On voit très souvent le volet religieux de leur programme, mais c'est souvent un projet beaucoup plus large, politique, social, qui porte sur des questions de moeurs et ça c'est quelque chose qui ne peut appartenir qu'aux acteurs de chaque Etat de négocier et de décider

Niagalé Bagayoko, présidente de l'African Security Sector Network.

Pour Nyagale Bagayoko également, le coeur du sujet est de comprendre les nuances et ne pas se focaliser uniquement sur l'aspect religieux de ces groupes armés: "On voit très souvent le volet religieux de leur programme, mais c'est souvent un projet beaucoup plus large, politique, social, qui porte sur des questions de moeurs et ça c'est quelque chose qui ne peut appartenir qu'aux acteurs de chaque Etat de négocier et de décider", explique-t-elle.

Définir les acteurs de la négociation

Un hélicoptère de l'armée française à Ndaki, au Mali, le 29 juillet 2019. [Reuters - Benoît Tessier]
Un hélicoptère de l'armée française à Ndaki, au Mali, le 29 juillet 2019. [Reuters - Benoît Tessier]

Reste enfin à déterminer le niveau des acteurs de la négociation.
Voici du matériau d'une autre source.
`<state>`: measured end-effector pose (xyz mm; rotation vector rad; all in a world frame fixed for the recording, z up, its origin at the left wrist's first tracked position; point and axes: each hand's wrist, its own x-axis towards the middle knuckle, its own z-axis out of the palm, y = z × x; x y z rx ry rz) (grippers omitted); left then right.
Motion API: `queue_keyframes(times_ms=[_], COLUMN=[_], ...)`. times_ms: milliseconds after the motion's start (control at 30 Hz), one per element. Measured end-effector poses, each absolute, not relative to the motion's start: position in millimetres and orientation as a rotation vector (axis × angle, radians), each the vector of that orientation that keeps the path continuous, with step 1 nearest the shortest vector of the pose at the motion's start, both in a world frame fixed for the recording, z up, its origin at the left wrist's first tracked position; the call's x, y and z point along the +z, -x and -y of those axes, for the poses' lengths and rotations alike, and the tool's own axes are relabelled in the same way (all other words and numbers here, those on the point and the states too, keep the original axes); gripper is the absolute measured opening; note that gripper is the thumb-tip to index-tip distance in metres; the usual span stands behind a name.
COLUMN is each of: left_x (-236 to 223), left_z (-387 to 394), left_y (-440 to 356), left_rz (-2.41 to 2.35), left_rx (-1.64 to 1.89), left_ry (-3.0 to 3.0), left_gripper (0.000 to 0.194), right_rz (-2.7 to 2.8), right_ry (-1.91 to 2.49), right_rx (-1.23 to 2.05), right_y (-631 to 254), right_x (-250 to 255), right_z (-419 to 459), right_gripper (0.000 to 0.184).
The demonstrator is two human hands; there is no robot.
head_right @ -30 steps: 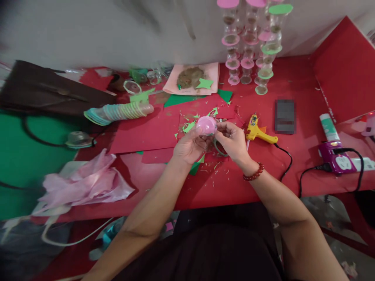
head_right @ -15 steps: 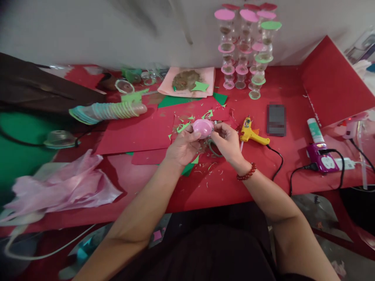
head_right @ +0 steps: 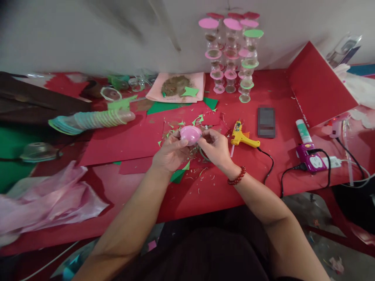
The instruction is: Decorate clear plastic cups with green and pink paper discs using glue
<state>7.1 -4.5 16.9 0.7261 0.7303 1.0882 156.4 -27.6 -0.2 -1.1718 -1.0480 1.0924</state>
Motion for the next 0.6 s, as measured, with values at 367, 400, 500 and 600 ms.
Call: queue_keyframes(times_ms=[367, 400, 500, 600], left_x=[16.3, 15.8, 15.9, 18.4], left_z=[2.2, 1.9, 1.6, 1.7], left_y=[-4.0, -4.3, -4.7, -4.6], left_rz=[-0.737, -0.737, -0.765, -0.803], left_rx=[1.111, 1.121, 1.123, 1.112], left_ry=[-0.771, -0.772, -0.771, -0.771], left_gripper=[0.045, 0.045, 0.049, 0.049], right_rz=[1.087, 1.085, 1.083, 1.102], right_ry=[1.208, 1.219, 1.258, 1.288], right_rx=[1.085, 1.087, 1.092, 1.1], right_y=[-154.4, -153.7, -152.2, -152.9], right_x=[6.6, 5.4, 2.6, 3.1], right_z=[31.3, 30.8, 29.5, 29.6], right_gripper=[0.005, 0.005, 0.004, 0.006])
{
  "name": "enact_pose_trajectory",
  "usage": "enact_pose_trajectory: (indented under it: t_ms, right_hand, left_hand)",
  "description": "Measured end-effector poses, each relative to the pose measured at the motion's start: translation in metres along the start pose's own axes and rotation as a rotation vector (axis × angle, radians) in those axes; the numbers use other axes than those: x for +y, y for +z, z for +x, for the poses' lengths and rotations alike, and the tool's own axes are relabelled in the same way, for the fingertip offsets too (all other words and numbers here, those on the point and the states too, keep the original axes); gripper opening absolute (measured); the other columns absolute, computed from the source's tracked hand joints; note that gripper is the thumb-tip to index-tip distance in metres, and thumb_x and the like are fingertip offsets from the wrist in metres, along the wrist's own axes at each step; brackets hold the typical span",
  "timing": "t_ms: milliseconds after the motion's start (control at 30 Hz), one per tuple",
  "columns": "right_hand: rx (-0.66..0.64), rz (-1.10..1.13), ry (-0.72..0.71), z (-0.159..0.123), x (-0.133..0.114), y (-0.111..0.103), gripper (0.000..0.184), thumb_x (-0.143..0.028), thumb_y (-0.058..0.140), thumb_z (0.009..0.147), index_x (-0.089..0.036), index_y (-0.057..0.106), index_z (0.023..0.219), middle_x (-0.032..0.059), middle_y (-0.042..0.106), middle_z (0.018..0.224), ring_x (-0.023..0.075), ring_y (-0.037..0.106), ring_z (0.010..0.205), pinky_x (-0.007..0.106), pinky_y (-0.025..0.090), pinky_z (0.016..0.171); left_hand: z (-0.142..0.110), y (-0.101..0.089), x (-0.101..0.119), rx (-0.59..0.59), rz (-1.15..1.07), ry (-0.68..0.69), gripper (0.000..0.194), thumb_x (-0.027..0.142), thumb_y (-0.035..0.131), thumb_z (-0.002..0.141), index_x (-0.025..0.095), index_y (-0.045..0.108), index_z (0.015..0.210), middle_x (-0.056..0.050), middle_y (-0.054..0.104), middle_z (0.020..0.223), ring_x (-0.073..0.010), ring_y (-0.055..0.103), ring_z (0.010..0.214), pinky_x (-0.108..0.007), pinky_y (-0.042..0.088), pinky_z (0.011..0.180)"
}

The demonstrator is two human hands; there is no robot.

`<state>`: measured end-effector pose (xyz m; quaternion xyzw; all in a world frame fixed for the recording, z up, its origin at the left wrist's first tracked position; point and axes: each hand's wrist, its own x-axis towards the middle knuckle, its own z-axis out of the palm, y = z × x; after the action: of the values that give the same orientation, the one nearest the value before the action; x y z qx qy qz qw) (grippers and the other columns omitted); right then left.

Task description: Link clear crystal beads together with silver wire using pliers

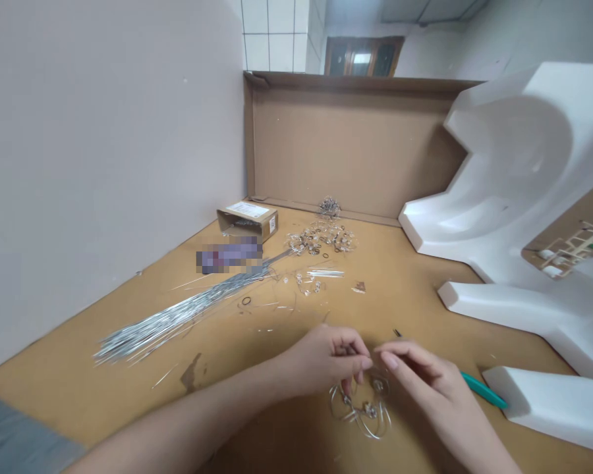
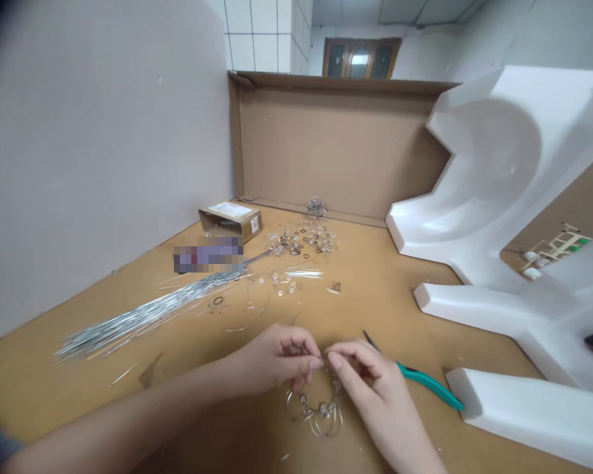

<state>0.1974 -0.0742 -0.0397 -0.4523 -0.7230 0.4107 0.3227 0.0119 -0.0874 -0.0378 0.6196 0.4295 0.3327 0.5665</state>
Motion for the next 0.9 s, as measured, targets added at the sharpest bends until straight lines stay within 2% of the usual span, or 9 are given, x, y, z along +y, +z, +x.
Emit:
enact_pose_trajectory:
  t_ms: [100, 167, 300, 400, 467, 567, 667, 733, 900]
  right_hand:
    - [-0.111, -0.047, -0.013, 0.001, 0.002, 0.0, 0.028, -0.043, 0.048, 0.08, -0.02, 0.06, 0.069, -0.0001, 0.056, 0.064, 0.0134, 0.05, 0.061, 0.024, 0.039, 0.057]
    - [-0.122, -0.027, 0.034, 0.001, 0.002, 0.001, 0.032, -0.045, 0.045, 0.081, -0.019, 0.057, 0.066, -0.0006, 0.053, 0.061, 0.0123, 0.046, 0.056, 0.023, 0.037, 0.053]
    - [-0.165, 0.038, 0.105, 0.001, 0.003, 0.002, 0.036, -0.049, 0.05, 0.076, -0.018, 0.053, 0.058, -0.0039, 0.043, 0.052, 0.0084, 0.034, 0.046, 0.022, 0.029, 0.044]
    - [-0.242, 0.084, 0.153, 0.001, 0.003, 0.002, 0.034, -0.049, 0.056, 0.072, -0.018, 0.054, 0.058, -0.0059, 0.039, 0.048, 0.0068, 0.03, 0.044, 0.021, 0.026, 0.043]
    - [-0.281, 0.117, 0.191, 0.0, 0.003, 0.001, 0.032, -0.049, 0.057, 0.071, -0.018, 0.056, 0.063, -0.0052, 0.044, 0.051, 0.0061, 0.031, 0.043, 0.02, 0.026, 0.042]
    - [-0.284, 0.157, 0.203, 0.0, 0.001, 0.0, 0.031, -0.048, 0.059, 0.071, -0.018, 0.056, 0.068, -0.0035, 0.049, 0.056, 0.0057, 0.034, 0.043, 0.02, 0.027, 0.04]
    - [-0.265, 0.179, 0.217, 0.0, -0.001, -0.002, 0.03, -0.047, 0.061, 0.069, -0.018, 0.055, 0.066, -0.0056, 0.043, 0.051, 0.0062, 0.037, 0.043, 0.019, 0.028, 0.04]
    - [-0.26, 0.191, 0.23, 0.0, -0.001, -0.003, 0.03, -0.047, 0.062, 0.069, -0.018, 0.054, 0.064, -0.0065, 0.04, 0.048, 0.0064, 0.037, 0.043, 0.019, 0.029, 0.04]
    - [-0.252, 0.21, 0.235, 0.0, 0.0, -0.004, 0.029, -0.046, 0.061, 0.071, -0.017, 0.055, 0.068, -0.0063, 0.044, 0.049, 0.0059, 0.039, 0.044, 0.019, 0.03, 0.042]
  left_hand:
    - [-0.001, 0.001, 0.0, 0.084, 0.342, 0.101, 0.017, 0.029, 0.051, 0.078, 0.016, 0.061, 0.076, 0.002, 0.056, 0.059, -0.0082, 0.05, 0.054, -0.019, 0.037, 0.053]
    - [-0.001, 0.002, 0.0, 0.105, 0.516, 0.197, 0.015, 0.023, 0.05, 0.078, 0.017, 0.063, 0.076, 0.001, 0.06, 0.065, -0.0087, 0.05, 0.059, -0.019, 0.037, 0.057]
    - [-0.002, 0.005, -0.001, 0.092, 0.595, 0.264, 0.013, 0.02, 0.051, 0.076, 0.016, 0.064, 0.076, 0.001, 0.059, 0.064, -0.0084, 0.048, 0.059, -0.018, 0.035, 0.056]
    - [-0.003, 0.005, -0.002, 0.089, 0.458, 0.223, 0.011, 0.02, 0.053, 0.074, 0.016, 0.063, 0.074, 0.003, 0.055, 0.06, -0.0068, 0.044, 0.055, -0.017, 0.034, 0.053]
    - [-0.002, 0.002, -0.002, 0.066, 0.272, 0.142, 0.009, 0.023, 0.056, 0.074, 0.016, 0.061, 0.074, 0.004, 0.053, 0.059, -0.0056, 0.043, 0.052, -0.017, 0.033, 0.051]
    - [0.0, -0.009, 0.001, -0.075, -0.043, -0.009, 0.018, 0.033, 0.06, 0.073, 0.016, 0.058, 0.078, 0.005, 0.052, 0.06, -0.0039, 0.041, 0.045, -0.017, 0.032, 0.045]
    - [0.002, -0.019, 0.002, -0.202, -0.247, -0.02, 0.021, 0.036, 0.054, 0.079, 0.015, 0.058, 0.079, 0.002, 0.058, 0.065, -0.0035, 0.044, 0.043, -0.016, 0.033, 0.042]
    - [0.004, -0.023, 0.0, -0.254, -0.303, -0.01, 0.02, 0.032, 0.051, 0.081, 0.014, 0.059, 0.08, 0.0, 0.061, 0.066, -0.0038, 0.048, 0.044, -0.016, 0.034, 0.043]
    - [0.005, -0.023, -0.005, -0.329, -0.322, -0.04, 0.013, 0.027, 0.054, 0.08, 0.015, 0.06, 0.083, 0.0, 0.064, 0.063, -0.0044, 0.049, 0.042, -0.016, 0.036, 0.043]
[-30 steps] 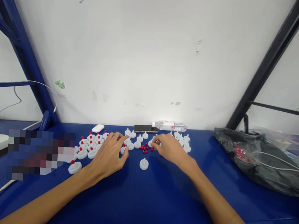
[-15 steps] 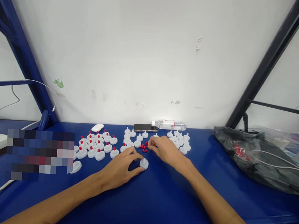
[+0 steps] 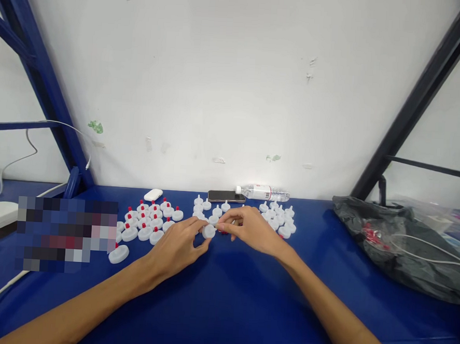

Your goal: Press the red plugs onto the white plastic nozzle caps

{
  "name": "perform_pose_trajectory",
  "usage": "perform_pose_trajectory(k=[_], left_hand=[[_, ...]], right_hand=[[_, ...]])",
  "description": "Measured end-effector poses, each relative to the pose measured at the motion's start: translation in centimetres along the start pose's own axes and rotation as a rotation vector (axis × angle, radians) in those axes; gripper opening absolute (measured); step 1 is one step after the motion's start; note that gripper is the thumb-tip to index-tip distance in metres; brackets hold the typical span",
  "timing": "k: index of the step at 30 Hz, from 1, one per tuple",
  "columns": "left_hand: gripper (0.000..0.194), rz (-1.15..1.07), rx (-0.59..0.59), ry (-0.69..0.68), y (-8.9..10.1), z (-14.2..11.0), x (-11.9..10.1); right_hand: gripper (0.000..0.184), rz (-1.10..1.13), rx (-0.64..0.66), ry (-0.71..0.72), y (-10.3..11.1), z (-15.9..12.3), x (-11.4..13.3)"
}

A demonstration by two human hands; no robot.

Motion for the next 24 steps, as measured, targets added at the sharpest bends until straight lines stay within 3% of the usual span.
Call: perform_pose_trajectory(k=[12,18,22,24], left_hand=[[0.014,0.006,-0.002,-0.012,0.1,-0.1,-0.2],[0.014,-0.002,-0.005,-0.045,0.0,-0.2,-0.5],[0.015,0.002,-0.041,-0.059,0.5,-0.3,-0.8],[0.019,0.004,-0.076,-0.071,1.0,-0.4,-1.0]], right_hand=[[0.019,-0.069,-0.073,0.014,0.2,-0.1,0.4],[0.014,-0.068,-0.041,0.010,-0.7,0.0,0.2],[0.019,0.021,-0.041,-0.040,-0.8,0.1,-0.3],[0.032,0.110,-0.046,-0.085,-0.8,0.0,-0.5]])
Point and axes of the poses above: each hand's wrist, its own z-axis towards the middle knuckle, its own y-axis out of the back of the hand, x = y × z, the point moved 9 cm from there along z, towards the middle knuckle, and after that the axes turned 6 degrees about -z, right-handed, at the moved point
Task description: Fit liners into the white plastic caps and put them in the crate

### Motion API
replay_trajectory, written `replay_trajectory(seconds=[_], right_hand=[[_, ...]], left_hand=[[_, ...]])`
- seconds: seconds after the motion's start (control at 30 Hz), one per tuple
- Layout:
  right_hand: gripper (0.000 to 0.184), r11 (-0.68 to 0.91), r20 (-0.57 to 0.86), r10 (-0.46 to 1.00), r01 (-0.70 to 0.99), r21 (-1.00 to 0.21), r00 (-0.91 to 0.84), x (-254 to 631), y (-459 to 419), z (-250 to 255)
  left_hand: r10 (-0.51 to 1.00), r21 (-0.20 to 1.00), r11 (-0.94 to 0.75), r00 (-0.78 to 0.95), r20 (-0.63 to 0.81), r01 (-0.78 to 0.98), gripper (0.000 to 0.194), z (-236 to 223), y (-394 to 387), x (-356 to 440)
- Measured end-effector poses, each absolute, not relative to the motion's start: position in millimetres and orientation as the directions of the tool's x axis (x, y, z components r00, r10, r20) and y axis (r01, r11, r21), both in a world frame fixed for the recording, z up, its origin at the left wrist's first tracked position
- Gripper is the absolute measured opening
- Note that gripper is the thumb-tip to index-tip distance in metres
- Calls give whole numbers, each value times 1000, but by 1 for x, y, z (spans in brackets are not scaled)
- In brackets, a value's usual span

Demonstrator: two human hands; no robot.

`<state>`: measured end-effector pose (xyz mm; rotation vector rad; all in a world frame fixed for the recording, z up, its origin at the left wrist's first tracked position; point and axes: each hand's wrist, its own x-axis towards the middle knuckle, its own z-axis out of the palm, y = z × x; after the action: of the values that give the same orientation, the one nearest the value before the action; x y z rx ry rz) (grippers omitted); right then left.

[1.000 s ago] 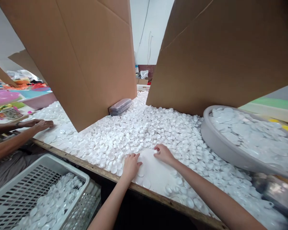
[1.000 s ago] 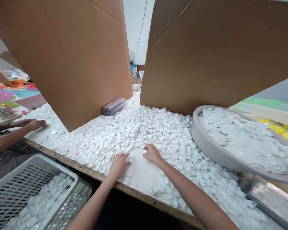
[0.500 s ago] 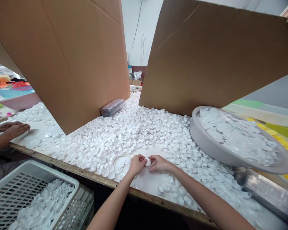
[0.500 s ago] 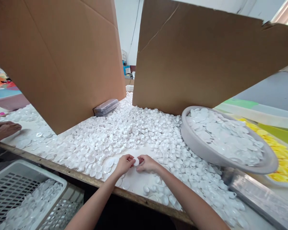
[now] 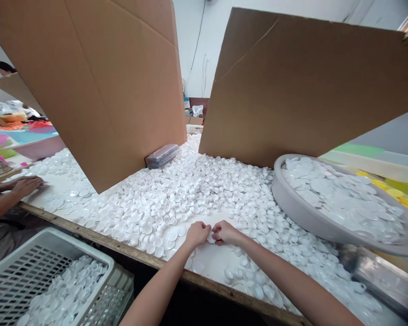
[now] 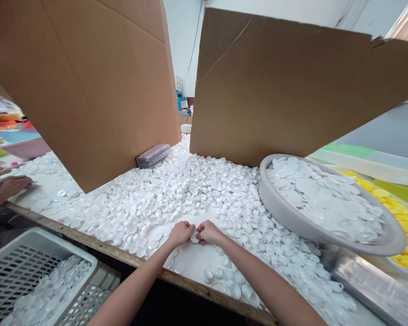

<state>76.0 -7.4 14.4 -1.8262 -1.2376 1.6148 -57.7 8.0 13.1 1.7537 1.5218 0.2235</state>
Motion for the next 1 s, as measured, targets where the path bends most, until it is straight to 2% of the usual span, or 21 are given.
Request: replay_trajectory(seconds=[0.13, 0.23, 0.47, 0.57, 0.8, 0.9, 1.0], right_hand=[[13, -552, -598, 796, 294, -780, -91, 78, -8, 17], [15, -562, -621, 773, 316, -764, -130, 85, -8, 16], [17, -609, -771, 573, 484, -628, -279, 93, 17, 19], [18, -617, -790, 528, 499, -609, -312, 93, 21, 16], [25, -578, -670, 730, 398, -712, -139, 94, -4, 8], [23, -536, -634, 752, 393, -747, -179, 93, -7, 11], [18, -418, -551, 788, 417, -807, -275, 84, -4, 21]], left_hand=[[971, 410, -187, 231, -61, 893, 33, 16, 8, -42], [967, 326, -237, 254, -9, 915, 31, 12, 4, -36], [961, 369, -245, 275, -31, 897, 28, 2, 8, -37], [955, 381, -257, 294, -42, 888, 28, 1, 8, -38], [959, 379, -258, 283, -9, 889, 25, 8, 6, -37], [946, 356, -309, 325, 17, 882, 26, 13, 2, -34], [937, 355, -327, 350, -1, 876, 26, 21, -3, -38]])
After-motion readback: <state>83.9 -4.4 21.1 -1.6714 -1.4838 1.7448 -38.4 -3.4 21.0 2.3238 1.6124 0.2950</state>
Pour éviter l'éparpillement et la multiplication de négociations à un niveau micro-local, il est sans doute nécessaire que les services des Etats concernés, voire des organisations supranationales comme l'Organisation de l'unité africaine, contrôlent les processus déjà initiés.

Victoria Fontan, professeure à l'Université américaine de Kaboul, plaide ainsi pour des discussions hybrides, afin d'éviter au maximum la corruption. "Comme on l'a malheureusement vu en Afghanistan, n'engager que l'étatique encourage la corruption et une certaine inertie politique (...). En encourageant le local, on s'assure d'avoir le soutien des populations, ce qui va certainement avoir plus d'impact que de soutenir tel ou tel leader qui finalement siphonne l'argent que l'on injecte dans toute cette démarche sécuritaire. Il faut donc revenir au local, tout en ayant une assise nationale", juge-t-elle.

Mais si négocier apparaît de plus en plus indispensable, cela ne veut pas dire garantir la paix. En Afghanistan, malgré un accord signé pour le départ des troupes américaines, les attaques et les attentats perpétrés par les talibans n'ont fait qu'augmenter et le retrait américain est plutôt perçu comme une victoire des rebelles. Une situation qu'il s'agira d'éviter dans la poudrière qu'est devenu le Sahel.